There are 2^96 = 79228162514264337593543950336 possible combinations of four RGB pixels.
And so on.
But in a movie, it's not likely that all colors and combinations of colors will appear, and it's also likely that the amount of combinations of just a few pixels is already larger than can possibly fit in this one movie.
In this one-hour movie for example, fit only 2332800000 groups of four pixels.
In an index, only the ones who appear get a code. The ones that appear most often get a short code and the rare ones a longer one.
The index can become quiet large, which is a problem because it has to be saved also. That's why the index must be compressed too.
Groups get discount
When the goal is 0.0078 bpp, you may -on average- not spend even 1 bit per pixel, not even 1/100 bit!
16x16 RGB pixels are 6144 bits, thus have 2^6144 combinations, but at 1/128 file size you'll have only 48 bits left, thus 2^48 = 281474976710656 possible options to address, which is a lot, but next to nothing compared to 2^6144.
The larger the group that can get a "global treat" (one treatment for all), the less bits you have to spend.

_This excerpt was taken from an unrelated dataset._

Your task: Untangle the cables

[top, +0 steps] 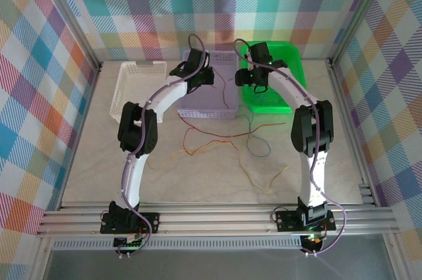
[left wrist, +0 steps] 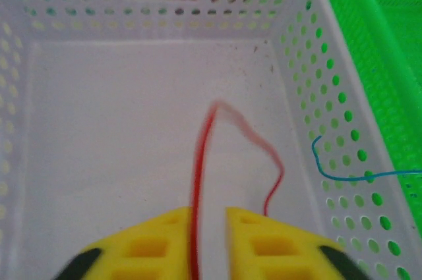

Less combinations & relative values
There are so many possible combinations of groups of pixels, that about zero combinations will appear more than once, within one movie.
But the amount of pixel-groups that aren't exactly equal but very similar to other groups, is pretty large. If you compare groups and may use: scaling, turning, and other global twists, than extremely more similarities arise. Within one frame some similarities can be found, but extremely good matches can be found when allowed to compare within any frame of a film, or even somewhere else!
When the most ideal match if found, one only has to note where to compare to and what the difference is. The code of difference (relative values) can also be compared to other codes of difference, and on and on, possible until the difference is equal to zero (or almost). The final code could exist mainly out of directions; where to compare with.
A crude method of creating less combinations is by reducing the amount of colors, but even when using diffusion dither and picking especially the less visible tones, the result isn't great. 8 bits = 256 tones, minus two bits is 64 tones. Little loss of bits and a lot of loss in image quality.
The less combinations and lower relative values, the higher compression rate can be achieved.
Fixed & Variable code length
Clearly; variable is the best option, BUT not the easiest one; you'll need to know how many bits each code is, where does it start, where does it end?
mean: 0, 00, 1101, 0, 0, 1, 00, 0, 10, 0, 1.
or maybe?: 00, 01, 101, 0, 01, 0, 001 0, 01.
Some solutions (there are many more):
- Intern. Place a code of for example 4 bits in front of each code, which can tell 16 different code lengths.
- Extern. Same as intern, but out of the main code, and can be compressed separately.
- Separation code. For example could "1111" be the in-between code, and may no other code start or end with "11" or "111", or contain "1111". The good thing of separate, is that if the track is lost; it can be found easily. Also is there no limit on the length of the code. Finally, run-length encoding could remove long separationcode-runs pretty well.